You are viewing a plain text version of this content. The canonical link for it is here.

Posted to user@flink.apache.org by Hemanga Borah <bo...@gmail.com> on 2022/07/31 17:47:01 UTC

Issues with Flink scheduler?

Hello guys,
 We have been seeing an issue with our Flink applications. Our applications
run fine for several hours, and then we see an error/exception like so:

java.util.concurrent.CompletionException:
java.util.concurrent.CompletionException:
org.apache.flink.runtime.jobmanager.scheduler.NoResourceAvailableException:
Could
not acquire the minimum required resources.

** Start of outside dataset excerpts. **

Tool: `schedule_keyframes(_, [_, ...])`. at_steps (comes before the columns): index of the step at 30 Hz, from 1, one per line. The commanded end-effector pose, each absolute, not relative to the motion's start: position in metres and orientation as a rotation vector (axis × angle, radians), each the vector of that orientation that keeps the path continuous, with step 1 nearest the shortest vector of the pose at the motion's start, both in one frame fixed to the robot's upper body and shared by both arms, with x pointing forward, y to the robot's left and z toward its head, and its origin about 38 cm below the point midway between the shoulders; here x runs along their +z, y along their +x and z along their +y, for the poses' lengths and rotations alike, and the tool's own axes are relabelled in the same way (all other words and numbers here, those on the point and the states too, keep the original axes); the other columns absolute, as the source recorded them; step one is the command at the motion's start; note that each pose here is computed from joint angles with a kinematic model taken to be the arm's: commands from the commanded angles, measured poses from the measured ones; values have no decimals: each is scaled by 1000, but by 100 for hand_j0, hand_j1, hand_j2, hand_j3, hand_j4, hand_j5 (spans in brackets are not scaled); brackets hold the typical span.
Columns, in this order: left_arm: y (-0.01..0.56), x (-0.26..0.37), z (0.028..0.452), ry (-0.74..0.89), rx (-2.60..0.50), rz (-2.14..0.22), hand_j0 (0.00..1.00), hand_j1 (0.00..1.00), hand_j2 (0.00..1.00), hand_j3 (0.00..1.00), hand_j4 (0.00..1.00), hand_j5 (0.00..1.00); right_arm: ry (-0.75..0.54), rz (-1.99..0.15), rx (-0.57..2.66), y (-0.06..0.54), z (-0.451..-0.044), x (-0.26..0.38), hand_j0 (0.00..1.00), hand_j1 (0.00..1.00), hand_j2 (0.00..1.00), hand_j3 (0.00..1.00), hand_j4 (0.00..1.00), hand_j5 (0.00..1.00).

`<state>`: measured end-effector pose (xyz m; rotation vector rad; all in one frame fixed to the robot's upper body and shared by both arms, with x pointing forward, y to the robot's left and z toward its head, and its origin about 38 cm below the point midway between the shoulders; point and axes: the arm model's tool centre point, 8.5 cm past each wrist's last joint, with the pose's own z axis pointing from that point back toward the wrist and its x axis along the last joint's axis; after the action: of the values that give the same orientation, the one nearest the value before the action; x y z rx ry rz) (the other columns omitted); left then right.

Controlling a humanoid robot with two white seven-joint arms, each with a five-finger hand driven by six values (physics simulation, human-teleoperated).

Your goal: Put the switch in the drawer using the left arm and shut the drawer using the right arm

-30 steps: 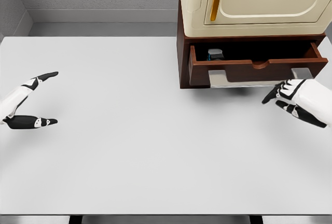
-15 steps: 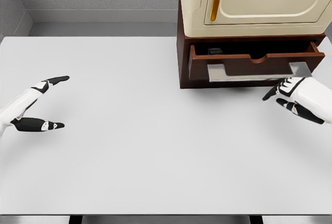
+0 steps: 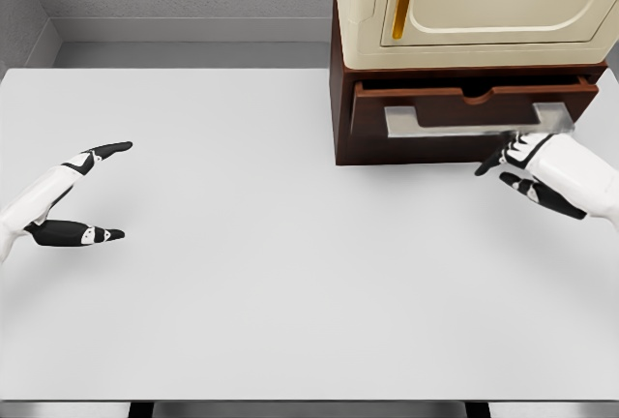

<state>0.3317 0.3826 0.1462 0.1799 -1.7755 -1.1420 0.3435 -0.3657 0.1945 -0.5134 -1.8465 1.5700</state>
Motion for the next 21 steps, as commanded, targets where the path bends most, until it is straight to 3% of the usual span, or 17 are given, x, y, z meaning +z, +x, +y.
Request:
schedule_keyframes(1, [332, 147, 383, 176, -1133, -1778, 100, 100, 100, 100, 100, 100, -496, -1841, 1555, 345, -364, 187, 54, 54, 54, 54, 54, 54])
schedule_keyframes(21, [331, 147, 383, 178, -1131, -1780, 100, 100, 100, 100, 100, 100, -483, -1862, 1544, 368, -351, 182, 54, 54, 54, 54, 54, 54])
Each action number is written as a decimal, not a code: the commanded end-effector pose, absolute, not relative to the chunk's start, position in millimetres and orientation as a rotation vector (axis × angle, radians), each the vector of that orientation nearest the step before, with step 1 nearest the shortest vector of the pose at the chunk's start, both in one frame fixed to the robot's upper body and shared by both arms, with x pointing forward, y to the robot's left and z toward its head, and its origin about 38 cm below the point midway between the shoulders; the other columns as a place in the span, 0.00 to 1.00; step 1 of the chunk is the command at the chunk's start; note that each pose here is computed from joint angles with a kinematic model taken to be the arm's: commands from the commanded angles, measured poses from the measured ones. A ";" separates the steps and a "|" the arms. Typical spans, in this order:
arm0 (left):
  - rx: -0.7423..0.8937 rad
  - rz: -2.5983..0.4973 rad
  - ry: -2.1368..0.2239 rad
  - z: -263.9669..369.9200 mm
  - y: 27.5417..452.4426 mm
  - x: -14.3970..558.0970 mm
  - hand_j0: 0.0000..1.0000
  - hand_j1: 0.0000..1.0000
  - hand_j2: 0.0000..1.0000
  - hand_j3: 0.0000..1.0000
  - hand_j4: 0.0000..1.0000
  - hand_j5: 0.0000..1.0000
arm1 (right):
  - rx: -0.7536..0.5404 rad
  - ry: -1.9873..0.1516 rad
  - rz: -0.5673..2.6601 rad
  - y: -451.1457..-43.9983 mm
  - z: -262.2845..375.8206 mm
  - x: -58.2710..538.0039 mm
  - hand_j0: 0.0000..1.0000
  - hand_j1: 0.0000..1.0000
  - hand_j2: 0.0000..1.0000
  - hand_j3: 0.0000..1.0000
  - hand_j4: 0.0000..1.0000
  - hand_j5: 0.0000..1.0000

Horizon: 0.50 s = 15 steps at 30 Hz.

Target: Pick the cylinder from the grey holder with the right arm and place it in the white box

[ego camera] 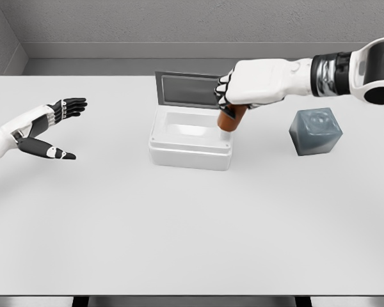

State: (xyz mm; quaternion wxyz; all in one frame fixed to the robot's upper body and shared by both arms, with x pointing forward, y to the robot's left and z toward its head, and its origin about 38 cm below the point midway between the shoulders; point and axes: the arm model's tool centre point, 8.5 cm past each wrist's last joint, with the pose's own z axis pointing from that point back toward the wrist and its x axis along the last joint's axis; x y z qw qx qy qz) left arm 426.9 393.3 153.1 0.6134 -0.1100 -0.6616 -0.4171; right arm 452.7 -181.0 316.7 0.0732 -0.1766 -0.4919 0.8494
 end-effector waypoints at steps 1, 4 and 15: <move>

For some applications, this error/exception appears once, which stays in
history for a while and but the job recovers. However, for some
applications, we see this error thrown repeatedly, and the application gets
into a crash loop.

Since our application had been running fine for several hours before we see
such a message, our suspicion is that when the crash happens, the job
manager aggressively tries to start back the job, and is not able to
acquire enough resources because the previous job has not cleaned up as yet.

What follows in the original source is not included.